In fact, if a trade-mark becomes so famous that consumers begin to confuse it with the name of a product, that trade-mark may be worthless.
A successful trade-mark is distinctive and is associated with a particular source of a product or service in the minds of consumers. In order to maintain one’s trade-mark rights, it is important to, among other things, ensure that the trade-mark remains distinctive.
On the one hand, this means that competitors must not be allowed to use the trade-mark without authorization and thereby confuse consumers as to the source of goods or services. The other point is less intuitive. In order to maintain the distinctiveness of a trade-mark (e.g. brand), the owner must ensure that consumers do not conflate the name of the brand with the name of the product.
It would seem to be every marketing department’s dream that its brand should become so well known that it becomes synonymous with the name of the product. One would think this to be the ultimate sign of success because it seems to indicate that consumers know of no other trade-marks associated with that product. Unfortunately, such a situation usually signals the demise of what could have otherwise been a very successful trade-mark.
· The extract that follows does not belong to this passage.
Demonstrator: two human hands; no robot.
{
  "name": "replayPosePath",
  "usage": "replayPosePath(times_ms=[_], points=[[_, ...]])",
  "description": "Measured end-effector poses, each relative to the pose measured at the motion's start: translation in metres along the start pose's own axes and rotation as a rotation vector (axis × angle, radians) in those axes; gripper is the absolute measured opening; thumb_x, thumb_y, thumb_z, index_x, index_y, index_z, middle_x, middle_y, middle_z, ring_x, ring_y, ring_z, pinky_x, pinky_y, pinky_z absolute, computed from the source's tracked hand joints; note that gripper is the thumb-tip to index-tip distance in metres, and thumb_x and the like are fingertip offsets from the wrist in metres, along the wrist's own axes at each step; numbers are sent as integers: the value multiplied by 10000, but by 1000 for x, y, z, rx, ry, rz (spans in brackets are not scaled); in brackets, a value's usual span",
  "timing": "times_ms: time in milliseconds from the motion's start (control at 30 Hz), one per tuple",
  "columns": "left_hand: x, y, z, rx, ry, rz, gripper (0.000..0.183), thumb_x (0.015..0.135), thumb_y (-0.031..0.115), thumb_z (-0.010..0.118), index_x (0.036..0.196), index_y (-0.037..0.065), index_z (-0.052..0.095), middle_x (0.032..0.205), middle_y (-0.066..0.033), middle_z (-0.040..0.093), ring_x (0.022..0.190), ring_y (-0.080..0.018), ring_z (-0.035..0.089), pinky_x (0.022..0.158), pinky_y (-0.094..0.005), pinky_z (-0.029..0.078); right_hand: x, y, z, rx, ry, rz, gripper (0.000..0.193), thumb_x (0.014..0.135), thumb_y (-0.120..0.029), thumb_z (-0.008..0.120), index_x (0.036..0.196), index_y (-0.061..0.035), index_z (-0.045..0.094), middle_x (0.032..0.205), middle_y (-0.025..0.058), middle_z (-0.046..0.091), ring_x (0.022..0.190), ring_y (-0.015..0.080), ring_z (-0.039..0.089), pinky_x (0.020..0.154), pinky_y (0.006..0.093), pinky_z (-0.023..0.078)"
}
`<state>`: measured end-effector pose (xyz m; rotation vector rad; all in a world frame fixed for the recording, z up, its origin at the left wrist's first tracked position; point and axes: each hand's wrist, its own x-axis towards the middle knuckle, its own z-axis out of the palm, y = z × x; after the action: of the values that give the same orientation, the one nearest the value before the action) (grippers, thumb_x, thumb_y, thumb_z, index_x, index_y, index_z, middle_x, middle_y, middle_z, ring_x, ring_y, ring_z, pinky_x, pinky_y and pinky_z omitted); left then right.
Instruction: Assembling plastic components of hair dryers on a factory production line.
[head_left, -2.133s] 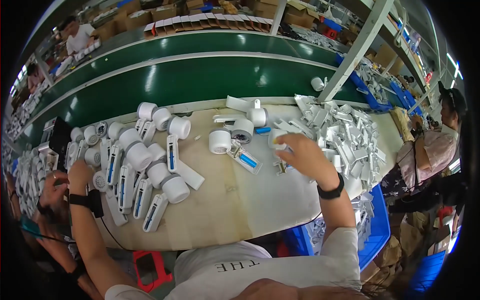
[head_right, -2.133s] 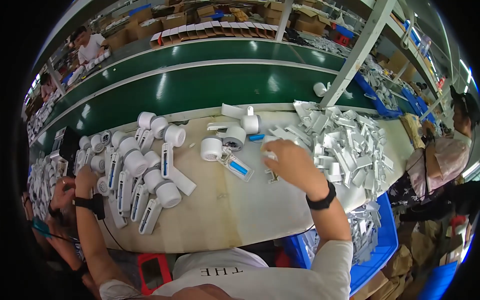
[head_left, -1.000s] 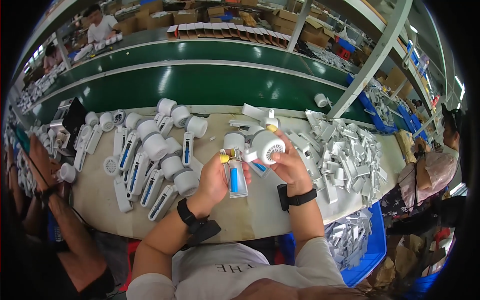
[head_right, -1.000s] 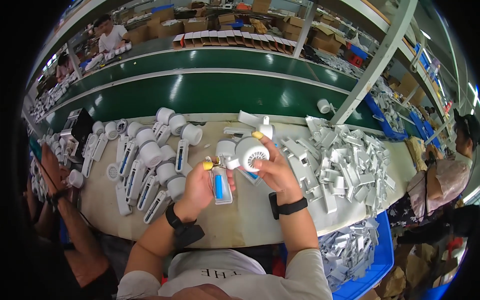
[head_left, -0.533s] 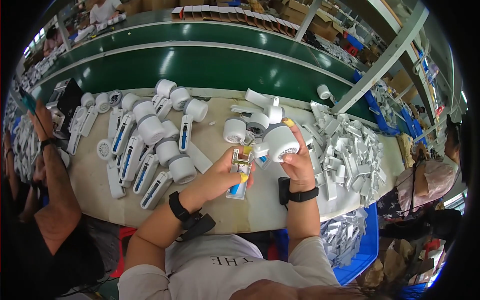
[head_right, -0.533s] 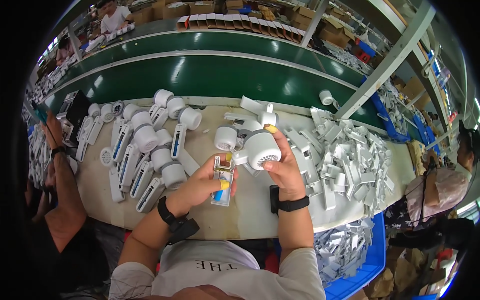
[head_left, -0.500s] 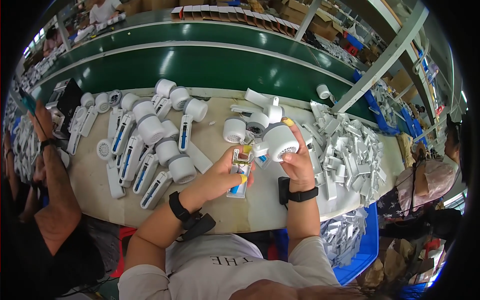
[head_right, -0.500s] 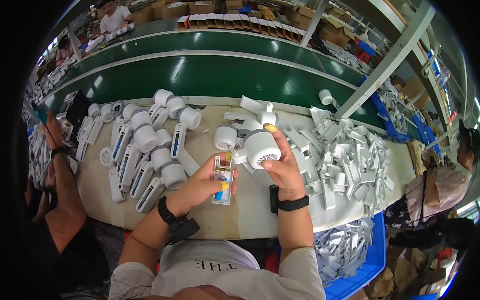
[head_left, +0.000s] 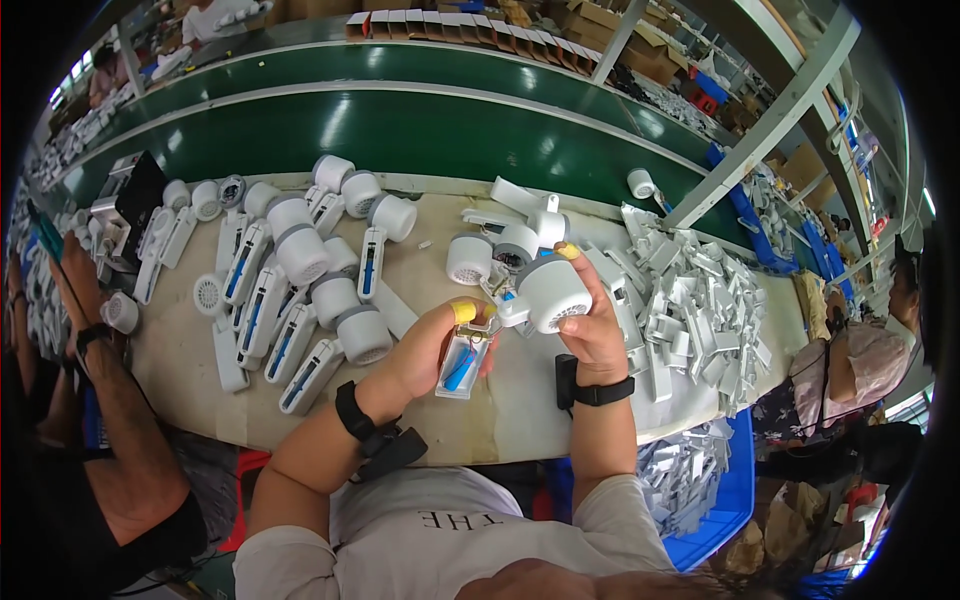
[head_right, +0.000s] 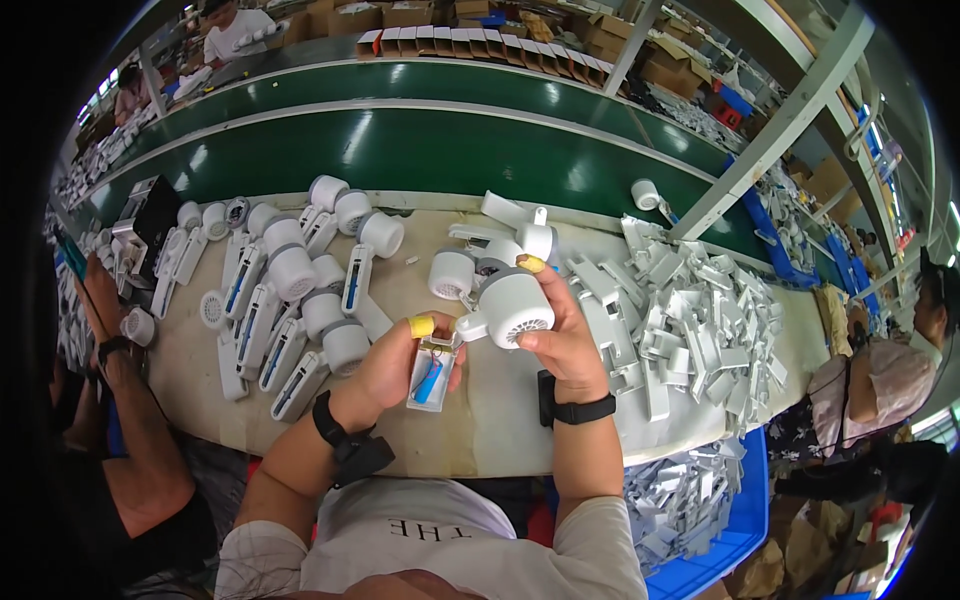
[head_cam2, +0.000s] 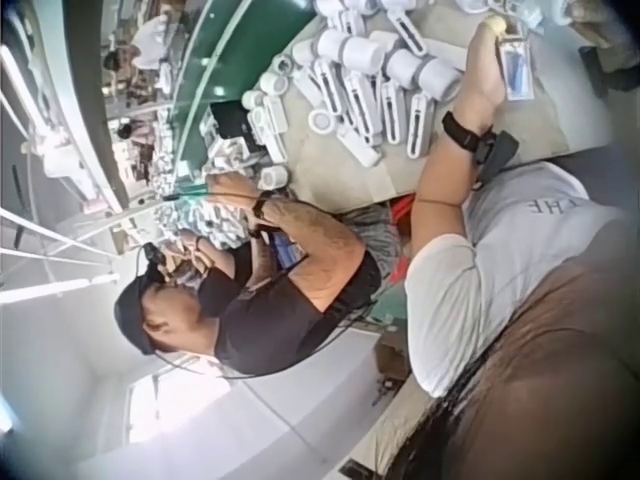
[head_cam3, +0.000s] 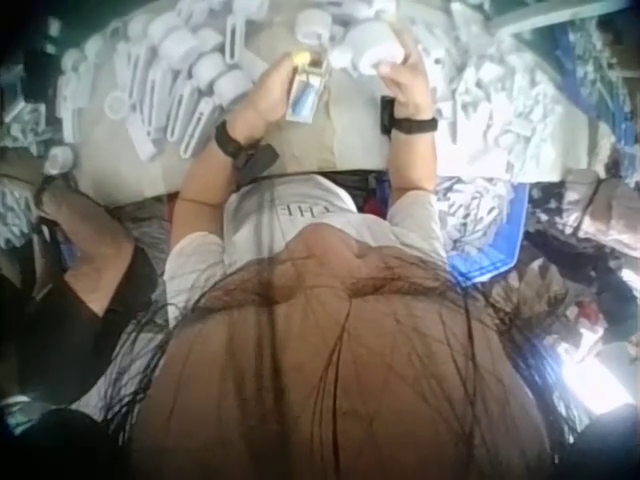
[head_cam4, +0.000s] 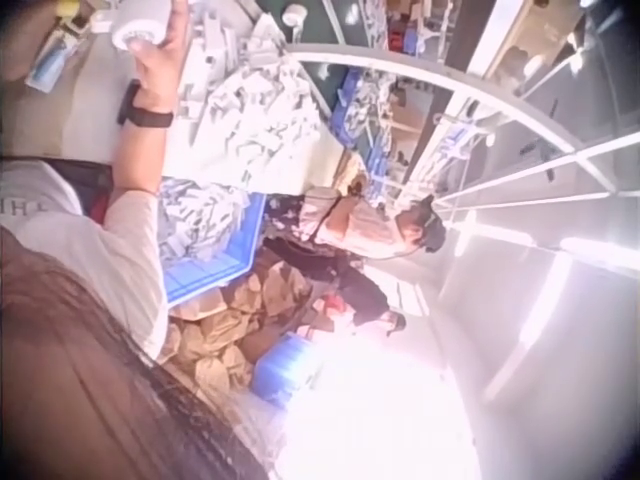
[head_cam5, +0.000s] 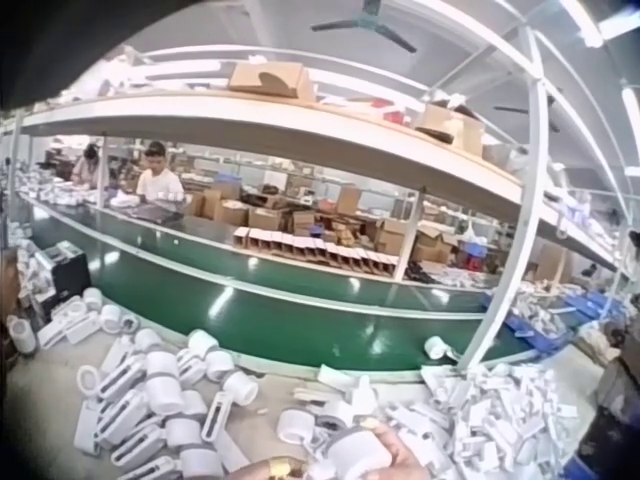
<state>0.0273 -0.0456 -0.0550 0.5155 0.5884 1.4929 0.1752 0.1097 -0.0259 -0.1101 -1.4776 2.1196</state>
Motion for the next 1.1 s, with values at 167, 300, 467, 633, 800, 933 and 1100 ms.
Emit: replayPosePath(times_ms=[167, 300, 467, 633, 800, 933, 1100], points=[[-4, 1, 20, 264, 216, 216, 309, 893, 245, 358, 1094, 20, 426, 865, -141, 576, 700, -221, 596, 620, -325, 509, 0, 1, 1, -15, 18, 11, 837, 582, -118, 770, 1307, -76, 355, 1169, 76, 501, 1079, 222, 503, 927, 339, 396], [-4, -3, 13, 233, 202, 212, 300, 886, 217, 374, 1119, 30, 404, 850, -144, 574, 713, -216, 598, 644, -319, 510, -1, 2, 5, -31, -11, 2, 831, 590, -121, 768, 1308, -76, 353, 1170, 72, 499, 1081, 222, 502, 920, 339, 402], [-2, -5, 5, 109, 34, 143, 329, 855, 107, 382, 1175, 31, 365, 948, -139, 534, 825, -229, 581, 758, -367, 493, 1, 0, 5, -2, 21, -10, 824, 598, -121, 763, 1307, -58, 348, 1172, 75, 498, 1074, 219, 507, 900, 336, 422], [-2, -1, 9, 70, -84, 137, 430, 821, 59, 403, 1238, 57, 294, 1037, -144, 489, 888, -240, 565, 790, -381, 484, 1, -1, 3, 39, 75, -4, 822, 598, -115, 757, 1307, -51, 346, 1162, 83, 503, 1048, 221, 525, 874, 333, 444], [-5, -4, 10, 294, -111, 136, 511, 807, 58, 427, 1281, 82, 238, 1064, -140, 467, 910, -238, 557, 803, -374, 479, -1, -1, 3, 44, 48, -1, 828, 595, -94, 753, 1312, -55, 341, 1158, 81, 507, 1055, 219, 520, 889, 332, 433], [-5, 2, 11, 296, -8, 82, 422, 812, 73, 462, 1202, 56, 300, 994, -129, 511, 814, -213, 571, 711, -340, 490, -2, 1, 4, 14, 4, -16, 823, 587, -83, 761, 1302, -66, 353, 1185, 74, 490, 1082, 220, 501, 930, 337, 397], [-8, 2, 16, 314, 110, 4, 218, 827, 108, 487, 1017, 33, 411, 840, -108, 562, 644, -191, 573, 578, -314, 480, -3, 5, 5, -39, -64, -27, 810, 584, -95, 773, 1285, -77, 366, 1199, 73, 477, 1102, 240, 491, 938, 359, 388]])
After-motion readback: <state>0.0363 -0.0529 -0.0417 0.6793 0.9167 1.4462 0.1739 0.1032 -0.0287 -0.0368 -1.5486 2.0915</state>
Once the trade-mark is understood by consumers to describe the actual product (as opposed to a particular brand of the product), the trade-mark becomes descriptive of the product and is therefore no longer distinctive. In other words, the trade-mark is no longer viewed as signaling a particular source of the product, but rather is viewed as the name of the product itself, regardless of who produces it. Accordingly, as a matter of public policy, it is no longer fair for any one person or company to monopolize such a word and so the owner loses its rights to the trade-mark.
This is what happened many years ago to Thermos in the U.S.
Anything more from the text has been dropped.